La motivación para esa comprensión circular del tiempo puede ser sencilla: es lo más natural; puesto que la regularidad y la medida del tiempo vienen dada por los ciclos cósmicos visibles en el cielo: los días que se crean por la rotación de la Tierra sobre su eje, y las estaciones, producto del movimiento de traslación terrestre. La causa de la comprensión lineal del tiempo que domina la civilización contemporánea radica en cambio en un fenómeno físico más fundamental, aunque menos evidente: la segunda ley de la termodinámica que rige las transformaciones de la energía. No es natural percibir que no puede revertirse la descomposición permanente de los fenómenos naturales, porque la vida se reproduce superando la muerte y tiene una dinámica expansiva gracias a su capacidad para captar la energía abundante que llega de la inagotable fuente solar. Los ciclos vitales de nacimiento, crecimiento, madurez y muerte, parecen eternos para la limitada experiencia humana de la naturaleza, todavía sin un sentido histórico elaborado.
El eterno retorno está gobernado por el deseo, el samsara de la religión hindú y budista, según una interpretación de la psicología humana que también se encuentra en la ética clásica griega. El placer, que vuelve siempre a exigir la atención de la subjetividad, arrastra a la personalidad humana hacia el desastre moral y debe ser controlado por un carácter fuerte que domina la propia conducta en pos de la excelencia. El cuerpo, cárcel del alma. La religión órfica, extendida entre los griegos de la época clásica, enseñaba esta doctrina que fue adoptada por pitagóricos y platónicos. De ellos la tomó Platón para mostrar la bondad del origen en la contemplación de las ideas: la verdadera realidad es una existencia espiritual primigenia, a la que las almas deben volver tras atravesar el mundo material gobernado por la necesidad. Se desarrolla así la conciencia moral al tiempo que la individuación de los sujetos. El sentido de la vida viene dado por los ideales racionales inscritos en la naturaleza espiritual del alma: alcanzar la perfección moral, descubriendo la verdad en la belleza del mundo material. Las formas de la naturaleza recuerdan el mundo de las ideas, conocer es recordar.

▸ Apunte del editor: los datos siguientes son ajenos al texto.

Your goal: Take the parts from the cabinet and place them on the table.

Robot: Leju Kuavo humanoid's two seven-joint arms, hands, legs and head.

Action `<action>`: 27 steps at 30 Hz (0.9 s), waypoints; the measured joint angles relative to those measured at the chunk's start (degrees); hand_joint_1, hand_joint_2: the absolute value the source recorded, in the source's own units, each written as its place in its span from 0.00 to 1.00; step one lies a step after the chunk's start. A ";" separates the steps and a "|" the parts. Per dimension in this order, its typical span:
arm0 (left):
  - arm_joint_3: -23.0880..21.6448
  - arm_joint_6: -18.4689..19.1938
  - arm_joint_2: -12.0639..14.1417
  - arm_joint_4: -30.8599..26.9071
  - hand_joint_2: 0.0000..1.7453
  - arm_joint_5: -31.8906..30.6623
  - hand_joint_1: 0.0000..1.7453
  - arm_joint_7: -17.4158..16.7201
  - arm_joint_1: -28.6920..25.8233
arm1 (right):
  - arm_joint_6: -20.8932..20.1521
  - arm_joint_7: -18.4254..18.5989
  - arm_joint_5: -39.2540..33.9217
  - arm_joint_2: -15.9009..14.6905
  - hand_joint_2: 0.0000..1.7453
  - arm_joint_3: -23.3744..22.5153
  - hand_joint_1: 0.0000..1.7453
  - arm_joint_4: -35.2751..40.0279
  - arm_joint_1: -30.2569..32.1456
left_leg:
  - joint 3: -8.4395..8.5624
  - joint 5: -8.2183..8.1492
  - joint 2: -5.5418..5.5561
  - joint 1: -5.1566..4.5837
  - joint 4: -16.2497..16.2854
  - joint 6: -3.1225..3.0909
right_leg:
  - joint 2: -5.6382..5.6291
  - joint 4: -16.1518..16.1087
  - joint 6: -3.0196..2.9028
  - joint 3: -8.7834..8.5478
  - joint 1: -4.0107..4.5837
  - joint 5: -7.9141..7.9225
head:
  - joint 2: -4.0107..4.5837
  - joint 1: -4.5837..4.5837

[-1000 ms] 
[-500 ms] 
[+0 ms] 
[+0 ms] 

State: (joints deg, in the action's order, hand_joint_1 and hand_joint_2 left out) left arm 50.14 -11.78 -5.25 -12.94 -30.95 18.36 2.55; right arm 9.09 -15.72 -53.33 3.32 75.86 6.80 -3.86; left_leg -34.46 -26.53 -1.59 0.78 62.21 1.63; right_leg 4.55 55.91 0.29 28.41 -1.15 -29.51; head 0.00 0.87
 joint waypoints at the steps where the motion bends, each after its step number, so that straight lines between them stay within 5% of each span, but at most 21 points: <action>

La República platónica nos muestra la utopía como un pasado ideal en la fundación del estado y las clases sociales, como modelo a reconstruir conscientemente. La armonía social es funcional con la armonía de los individuos que componen la sociedad: el orden social justo se cimenta sobre la virtud ciudadana. Ese modelo fue realizado por los Estados helenistas que surgieron de las conquistas de Alejandro Magno, y se superó con la difusión del cristianismo como portador de una nueva concepción de la historia, que afirma la salvación del género humano por la intervención divina. Con ello aparece un nueva problemática que conduce a la filosofía moderna a través de la teología cristiana.